The second method for generating white light is similar to that used in fluorescent bulbs. A UV LED is packaged in a piece of epoxy that is coated with a phosphor. Depending on the exact phosphorescent chemicals used, different color temperatures of white LED bulbs are achieved.
Photovoltaic panels, or solar panels, function by the reverse process. Light that’s absorbed by a semiconducting material will release an electron-hole pair, generating electric current. This is an excellent method of creating energy that does not require fossil fuels, and uses a process totally different from the generators we discussed in lecture 25.

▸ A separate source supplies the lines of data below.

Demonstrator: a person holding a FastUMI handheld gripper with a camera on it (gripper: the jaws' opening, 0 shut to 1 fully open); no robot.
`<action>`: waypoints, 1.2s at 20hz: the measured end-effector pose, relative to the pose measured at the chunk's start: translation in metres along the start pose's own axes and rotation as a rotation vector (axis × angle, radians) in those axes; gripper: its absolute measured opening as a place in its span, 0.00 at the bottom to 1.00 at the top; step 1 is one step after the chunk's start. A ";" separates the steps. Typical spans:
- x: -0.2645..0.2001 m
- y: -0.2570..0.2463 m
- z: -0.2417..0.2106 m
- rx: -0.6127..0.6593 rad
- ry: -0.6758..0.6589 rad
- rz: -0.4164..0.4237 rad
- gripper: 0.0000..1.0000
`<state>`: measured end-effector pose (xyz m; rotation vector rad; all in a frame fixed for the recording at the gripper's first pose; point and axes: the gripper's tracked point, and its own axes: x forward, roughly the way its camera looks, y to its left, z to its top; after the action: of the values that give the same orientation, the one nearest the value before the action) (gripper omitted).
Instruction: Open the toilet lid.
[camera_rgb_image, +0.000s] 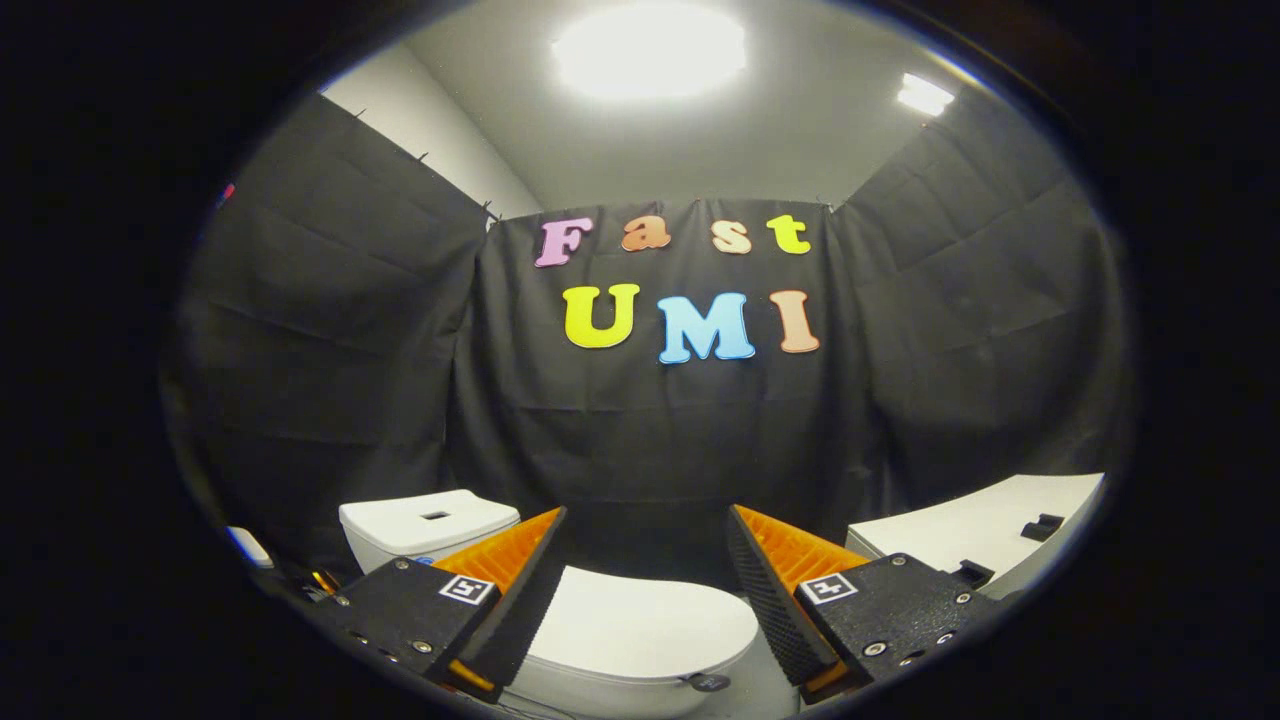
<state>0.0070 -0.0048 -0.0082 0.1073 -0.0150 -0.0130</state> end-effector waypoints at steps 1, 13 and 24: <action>0.005 -0.001 -0.008 0.015 0.020 -0.005 0.95; 0.049 -0.041 -0.097 0.281 0.174 -0.113 0.96; 0.050 -0.086 -0.187 0.552 0.276 -0.274 0.96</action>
<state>0.0590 -0.0708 -0.2031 0.6615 0.2740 -0.2690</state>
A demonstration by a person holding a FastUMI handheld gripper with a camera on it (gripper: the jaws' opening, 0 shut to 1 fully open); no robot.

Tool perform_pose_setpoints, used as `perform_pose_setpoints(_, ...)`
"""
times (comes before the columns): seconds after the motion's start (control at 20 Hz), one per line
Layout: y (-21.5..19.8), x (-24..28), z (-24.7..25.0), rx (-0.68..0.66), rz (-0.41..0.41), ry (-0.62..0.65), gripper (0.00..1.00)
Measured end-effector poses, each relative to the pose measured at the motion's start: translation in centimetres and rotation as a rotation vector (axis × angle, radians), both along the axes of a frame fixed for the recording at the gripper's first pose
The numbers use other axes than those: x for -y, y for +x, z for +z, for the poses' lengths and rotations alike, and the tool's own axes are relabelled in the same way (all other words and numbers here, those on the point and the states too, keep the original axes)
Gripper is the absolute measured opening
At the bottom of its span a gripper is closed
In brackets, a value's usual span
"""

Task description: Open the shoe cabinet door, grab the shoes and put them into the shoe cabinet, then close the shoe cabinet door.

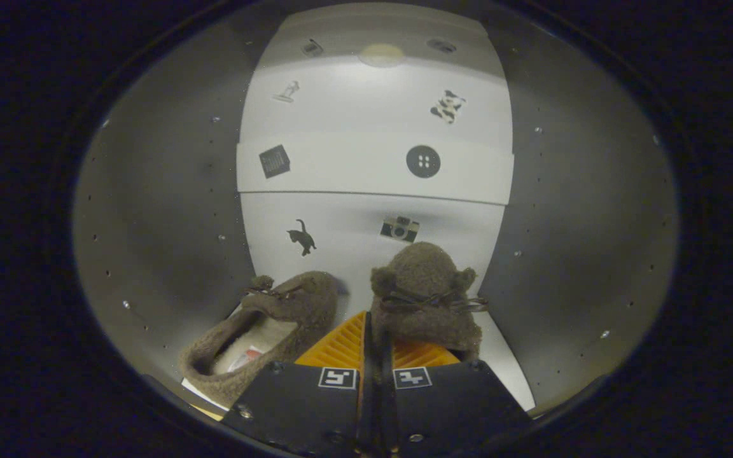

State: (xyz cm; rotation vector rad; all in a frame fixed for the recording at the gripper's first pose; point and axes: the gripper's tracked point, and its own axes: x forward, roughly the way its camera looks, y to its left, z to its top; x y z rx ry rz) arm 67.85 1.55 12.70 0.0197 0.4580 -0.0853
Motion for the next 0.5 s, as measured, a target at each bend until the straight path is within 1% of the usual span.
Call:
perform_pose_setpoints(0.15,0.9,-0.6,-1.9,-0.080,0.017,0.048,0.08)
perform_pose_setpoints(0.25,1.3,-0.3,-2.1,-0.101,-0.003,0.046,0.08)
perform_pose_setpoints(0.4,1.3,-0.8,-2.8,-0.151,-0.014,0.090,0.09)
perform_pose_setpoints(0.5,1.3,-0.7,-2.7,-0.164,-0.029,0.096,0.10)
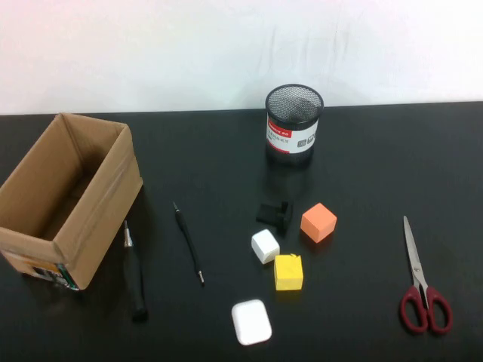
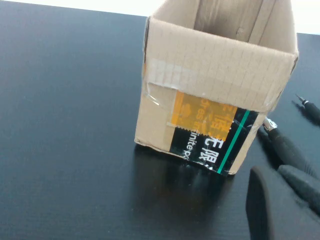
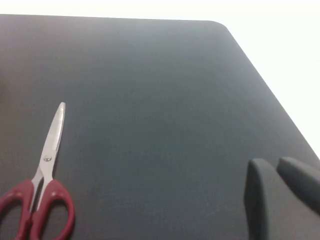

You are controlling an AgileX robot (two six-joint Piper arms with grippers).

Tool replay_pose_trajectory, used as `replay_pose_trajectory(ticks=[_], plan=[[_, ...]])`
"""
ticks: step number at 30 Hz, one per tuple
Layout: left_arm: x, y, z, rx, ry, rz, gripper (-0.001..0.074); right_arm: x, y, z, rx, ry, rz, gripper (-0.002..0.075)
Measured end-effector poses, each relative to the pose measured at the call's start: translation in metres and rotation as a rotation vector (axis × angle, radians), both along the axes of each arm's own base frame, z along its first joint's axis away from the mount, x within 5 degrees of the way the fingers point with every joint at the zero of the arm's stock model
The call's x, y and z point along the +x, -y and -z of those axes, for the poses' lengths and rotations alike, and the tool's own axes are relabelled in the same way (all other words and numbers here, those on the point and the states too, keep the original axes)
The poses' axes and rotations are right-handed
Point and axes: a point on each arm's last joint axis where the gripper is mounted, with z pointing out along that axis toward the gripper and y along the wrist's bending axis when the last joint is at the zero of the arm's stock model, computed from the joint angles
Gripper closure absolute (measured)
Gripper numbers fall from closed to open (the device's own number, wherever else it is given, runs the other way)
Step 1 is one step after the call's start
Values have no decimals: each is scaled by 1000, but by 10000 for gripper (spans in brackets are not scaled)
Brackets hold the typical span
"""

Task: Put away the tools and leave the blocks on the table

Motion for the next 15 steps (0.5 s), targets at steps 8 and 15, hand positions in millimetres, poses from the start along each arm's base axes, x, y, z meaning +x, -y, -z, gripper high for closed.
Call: replay_pose_trajectory(ticks=[8,15], plan=[[0,0,0,0,0,0,738,2,-5,-16,-11,171,-52,732],[0,0,0,0,0,0,738,2,-5,-16,-13,175,-53,732]])
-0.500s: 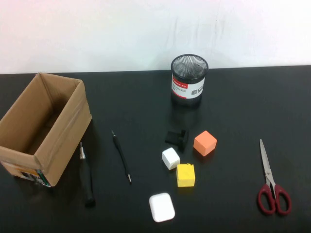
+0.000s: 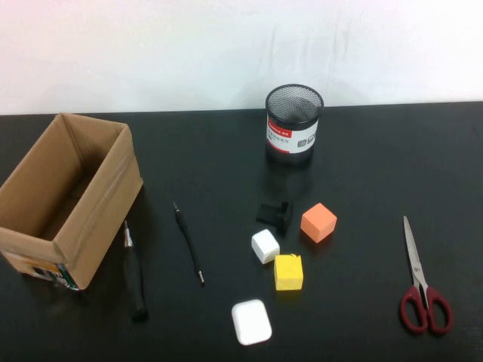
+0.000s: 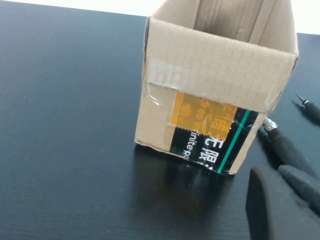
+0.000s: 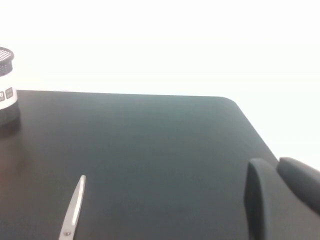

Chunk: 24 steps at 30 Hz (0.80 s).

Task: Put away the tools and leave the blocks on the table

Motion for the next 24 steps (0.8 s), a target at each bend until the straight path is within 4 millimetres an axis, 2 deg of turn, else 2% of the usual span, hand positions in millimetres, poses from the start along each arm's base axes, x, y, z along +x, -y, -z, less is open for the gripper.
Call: replay_pose_trajectory(ticks=[7,20,24], plan=[[0,0,0,0,0,0,738,-3,5,20,54,-214,68,732],[0,0,0,0,0,0,738,-3,5,19,54,-210,68,732],[0,0,0,0,0,0,738,-2,4,13,50,-142,46,732]])
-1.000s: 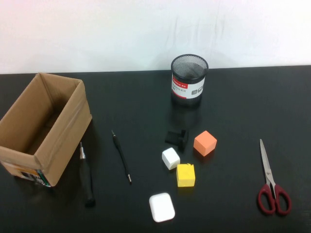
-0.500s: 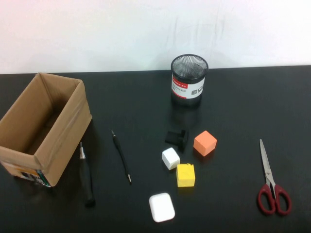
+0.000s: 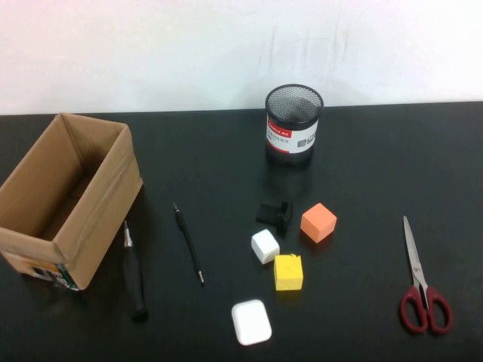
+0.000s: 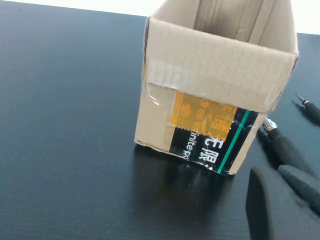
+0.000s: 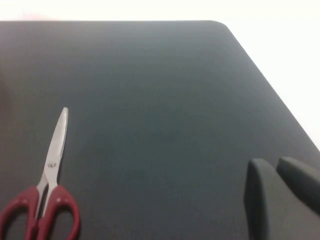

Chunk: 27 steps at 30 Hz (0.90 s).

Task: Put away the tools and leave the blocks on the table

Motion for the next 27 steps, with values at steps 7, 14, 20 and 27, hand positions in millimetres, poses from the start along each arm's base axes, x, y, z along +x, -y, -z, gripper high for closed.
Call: replay_pose_trajectory(ticks=[7,14,20,27], plan=[[0,0,0,0,0,0,738,0,-10,-34,-23,373,-110,732],[0,0,0,0,0,0,738,-10,-18,-59,-39,666,-198,732],[0,0,0,0,0,0,738,-16,-17,-68,28,789,-206,732],[0,0,0,0,0,0,738,-35,-7,-92,227,1090,-179,732]])
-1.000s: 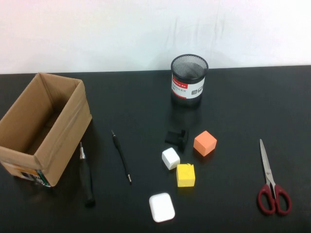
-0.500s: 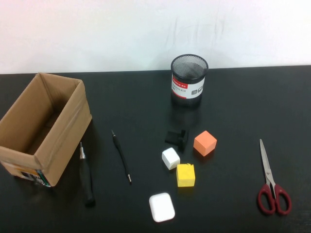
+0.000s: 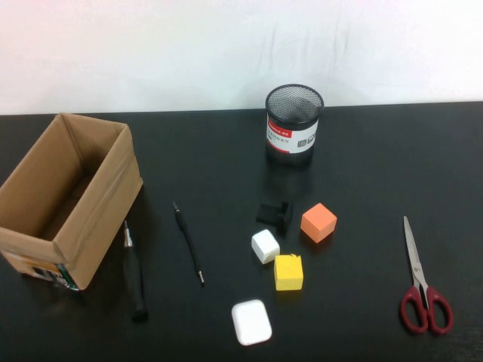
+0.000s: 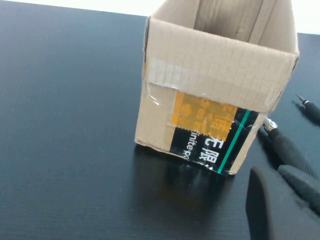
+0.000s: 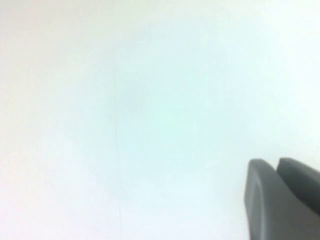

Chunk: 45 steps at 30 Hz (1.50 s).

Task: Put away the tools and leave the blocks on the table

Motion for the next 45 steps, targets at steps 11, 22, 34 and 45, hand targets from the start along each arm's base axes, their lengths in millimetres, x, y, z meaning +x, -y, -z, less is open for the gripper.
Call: replay_pose_trajectory(ticks=[11,22,34,45], plan=[[0,0,0,0,0,0,738,-13,1,-88,68,-159,-42,732],[0,0,0,0,0,0,738,87,1,-102,57,-982,-34,732],[0,0,0,0,0,0,738,173,2,-34,15,-1471,-43,732],[0,0,0,0,0,0,738,218,-23,-5,-112,-1717,-201,732]])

The term laser is an acronym for light amplification by stimulated emission of radiation. A laser contains a light source to start the process. A laser pointer will likely contain a diode as a light source. This light source shines into an amplifying medium. This can be a gas or even a solid material that amplifies light by means of stimulated emission. While this is a very complicated process, in general it means that the material is capable of generating more light from the initial light source. In addition to the amplifying material, a laser contains two mirrors on each end to cause the light waves to travel back and forth throughout the material. This does two things: first, it causes the light to spend more time in the amplifying material, creating more light by stimulated emission. Second, it causes the light waves to interfere, creating light waves that are all in the same phase and have the same wavelength using the process of constructive interference.
The output of a laser contains light waves that are very high-intensity and also completely identical. This type of light is known as coherent light. Coherent light means that all of the waves have the same frequency and phase. These properties of laser light make them extremely useful in many scientific and industrial applications, from laser welding to laser surgery to laser printing and everything in between.